Caracas — Venezuela said on Thursday it had arrested 11 top executives of the country’s leading private bank, Banesco, for "attacks" against the country’s rapidly depreciating currency, the struggling oil cartel Opec nation’s latest move against the private sector.

The oil-rich nation is suffering hyperinflation and a steady collapse of the bolivar currency, which President Nicolás Maduro attributes to an "economic war" but his critics say are the result of incompetence and failed socialist policies.

"We have determined the presumed responsibility [by the executives] for a series of irregularities, for aiding and concealing attacks against the Venezuelan currency with the aim of demolishing the Venezuelan currency," said chief prosecutor Tarek Saab in a televised press conference.

He did not provide evidence or take questions. Reuters was unable to immediately obtain comment from Banesco.

Banesco’s president, Juan Carlos Escotet, has been the frequent target of criticism by ruling party heavyweight Diosdado Cabello, who recently announced that the government was buying Banesco, a claim Escotet then denied. Escotet lives in Spain.

Venezuela maintains exchange controls under which the government provides hard currency at an official rate, which is currently 69,000 bolivars to the dollar.
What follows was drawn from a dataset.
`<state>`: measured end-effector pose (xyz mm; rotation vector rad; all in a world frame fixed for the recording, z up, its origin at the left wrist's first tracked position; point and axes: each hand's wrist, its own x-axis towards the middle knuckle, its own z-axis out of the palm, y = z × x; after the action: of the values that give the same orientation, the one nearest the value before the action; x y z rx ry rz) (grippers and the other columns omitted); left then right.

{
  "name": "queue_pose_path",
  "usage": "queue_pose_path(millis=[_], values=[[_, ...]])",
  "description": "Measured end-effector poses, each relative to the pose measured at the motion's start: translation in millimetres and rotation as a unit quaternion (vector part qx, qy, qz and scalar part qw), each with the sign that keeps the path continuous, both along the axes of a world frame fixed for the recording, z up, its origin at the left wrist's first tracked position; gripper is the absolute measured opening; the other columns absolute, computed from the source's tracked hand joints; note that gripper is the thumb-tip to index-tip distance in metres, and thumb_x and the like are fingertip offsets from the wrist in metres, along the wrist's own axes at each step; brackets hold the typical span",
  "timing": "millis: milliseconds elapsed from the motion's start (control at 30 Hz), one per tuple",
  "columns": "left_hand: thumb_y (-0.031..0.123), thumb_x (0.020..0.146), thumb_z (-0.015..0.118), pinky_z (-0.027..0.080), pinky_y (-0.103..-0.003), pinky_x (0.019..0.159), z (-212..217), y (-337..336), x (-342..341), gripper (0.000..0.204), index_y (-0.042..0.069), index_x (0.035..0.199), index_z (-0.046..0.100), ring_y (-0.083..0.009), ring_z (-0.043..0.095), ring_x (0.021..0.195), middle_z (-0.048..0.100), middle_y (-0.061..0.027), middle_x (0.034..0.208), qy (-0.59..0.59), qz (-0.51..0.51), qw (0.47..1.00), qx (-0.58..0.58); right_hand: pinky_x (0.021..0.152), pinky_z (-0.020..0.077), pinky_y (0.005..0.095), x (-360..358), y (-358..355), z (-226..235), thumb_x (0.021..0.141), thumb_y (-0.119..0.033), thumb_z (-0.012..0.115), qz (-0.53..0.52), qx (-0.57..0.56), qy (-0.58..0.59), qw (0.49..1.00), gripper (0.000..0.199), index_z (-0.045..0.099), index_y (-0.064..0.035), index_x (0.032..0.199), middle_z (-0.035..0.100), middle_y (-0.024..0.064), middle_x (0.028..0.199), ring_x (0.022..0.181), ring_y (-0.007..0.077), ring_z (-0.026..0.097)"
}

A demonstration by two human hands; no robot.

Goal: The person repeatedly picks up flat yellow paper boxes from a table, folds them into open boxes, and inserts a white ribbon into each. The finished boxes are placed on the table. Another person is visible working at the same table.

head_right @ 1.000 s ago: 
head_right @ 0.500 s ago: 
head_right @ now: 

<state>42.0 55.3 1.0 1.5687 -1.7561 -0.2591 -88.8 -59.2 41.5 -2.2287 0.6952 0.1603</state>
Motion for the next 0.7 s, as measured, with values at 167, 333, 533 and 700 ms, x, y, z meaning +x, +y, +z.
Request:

But greenbacks are fetching about 800,000 on black markets, which government officials have, for years, harshly criticised but broadly tolerated.

Hyperinflation has turned the once-powerful banks into warehouses of useless cash that are worth a total of only $40m, according to a recent Reuters analysis of regulatory data.

The detentions come on the heels of the shock arrests of two Venezuelan executives working for US oil major Chevron after they refused to sign a supply contract for furnace parts drawn up by state oil company PDVSA without a public tender.